基本的に、反応が鈍いような時は危険なので救急車を呼んで下さい。
アルコール血中濃度と酩酊の関係
  • 0.02〜0.04%〜1合(日本酒)
    気分が爽やか陽気皮膚紅潮判断力がやや鈍くなる
  • 0.05〜0.1%1〜2合
    ほろ酔い気分動きが活発抑制がとれる体温上昇頻脈
  • 0.11〜0.15%3合
    気が大きく大声になる怒りっぽくなるふらつく
    翌日、昨夜のことを思い出せない「記憶障害」が起こる

  • 0.16〜0.3%5合
    千鳥足繰り返し同じことを言う呼吸促進吐き気
  • 0.31〜0.4%7合〜10合
    まともに立てない言語支離滅裂意識混濁
  • 0.41〜0.5%1升以上
    昏睡尿便失禁呼吸抑制死亡

肝臓の働きは人によって異なり、アルコール処理能力にはかなりの個人差があります。強い人は、弱い人の1.5〜2倍だろうと言われています。処理能力の強い人は、アルコールがどんどん処理されるので、当然脳に行くアルコールは少ないわけです。処理能力の弱い人は、少量の飲酒でも、アルコールが体中に巡ってしまうということになります。
また、脳のアルコール感受性にも酩酊の度合いが関係し、同量のアルコールでも脳が鈍感であれば麻痺が起こりにくい、つまり酩酊が起こりにくいといった個人差が出てきます。

  1. 空腹の時は飲まない
    食べ物が胃の中にあると、それだけのアルコールの吸収の時間が遅れて、血液中のアルコール濃度は高くなりません。しかし、胃に何も無いと、アルコールは速やかに腸に入り、血液への吸収も早くなります。飲食の前に脂肪分の多い物を食べると、胃壁に脂肪の膜が出来てアルコールの吸収が遅くなります。早く酔わない一計です。

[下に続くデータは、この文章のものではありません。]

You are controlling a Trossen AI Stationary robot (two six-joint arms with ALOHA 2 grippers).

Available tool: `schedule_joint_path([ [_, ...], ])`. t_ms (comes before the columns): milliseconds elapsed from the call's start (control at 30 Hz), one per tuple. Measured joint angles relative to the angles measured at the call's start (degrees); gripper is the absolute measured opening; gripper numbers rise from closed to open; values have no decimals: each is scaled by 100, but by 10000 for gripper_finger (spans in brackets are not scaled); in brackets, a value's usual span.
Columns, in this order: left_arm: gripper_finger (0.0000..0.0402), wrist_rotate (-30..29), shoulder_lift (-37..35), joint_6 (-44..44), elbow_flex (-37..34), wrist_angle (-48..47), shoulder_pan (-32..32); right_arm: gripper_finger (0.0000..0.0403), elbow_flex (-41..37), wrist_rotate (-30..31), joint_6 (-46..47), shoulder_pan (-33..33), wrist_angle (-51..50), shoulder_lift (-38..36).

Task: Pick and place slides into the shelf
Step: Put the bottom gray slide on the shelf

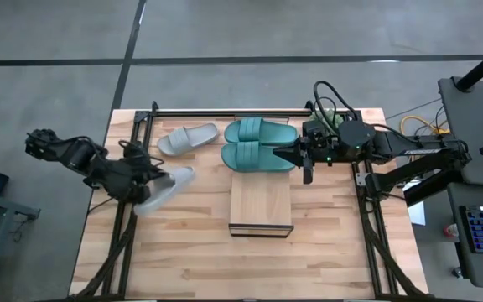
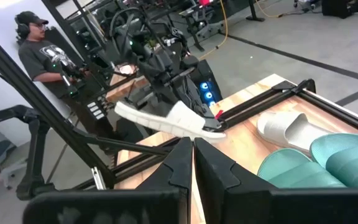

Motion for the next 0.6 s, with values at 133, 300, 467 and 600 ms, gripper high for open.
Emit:
schedule_joint_path([
  [133, 0, -8, -275, 330, -10, 333, 0, 9, 0, 0, 0, 0, 0, 0],
  [300, 0, -12, -506, 843, 20, 512, 0, 9, 0, 0, 8, 0, 0, 0],
  [467, 0, -9, -695, 1100, 23, 617, 0, 9, 0, 0, 345, 0, 0, 17],
  [600, 0, 48, -811, 1342, 18, 974, 0, 9, 0, 1, 600, 0, -1, 63],
])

  2. 口当たりの良い飲みやすいお酒(日本酒やワイン、ウィスキーの水割りなど)は量が増えてしまうので注意する。
  3. 短時間に大量に飲まない。

『人生の友』とも言われるお酒と、長く上手につき合うためにも、結局は軽い酩酊、つまりほろ酔い加減にとどめることが上手な飲み方だと言えるでしょう。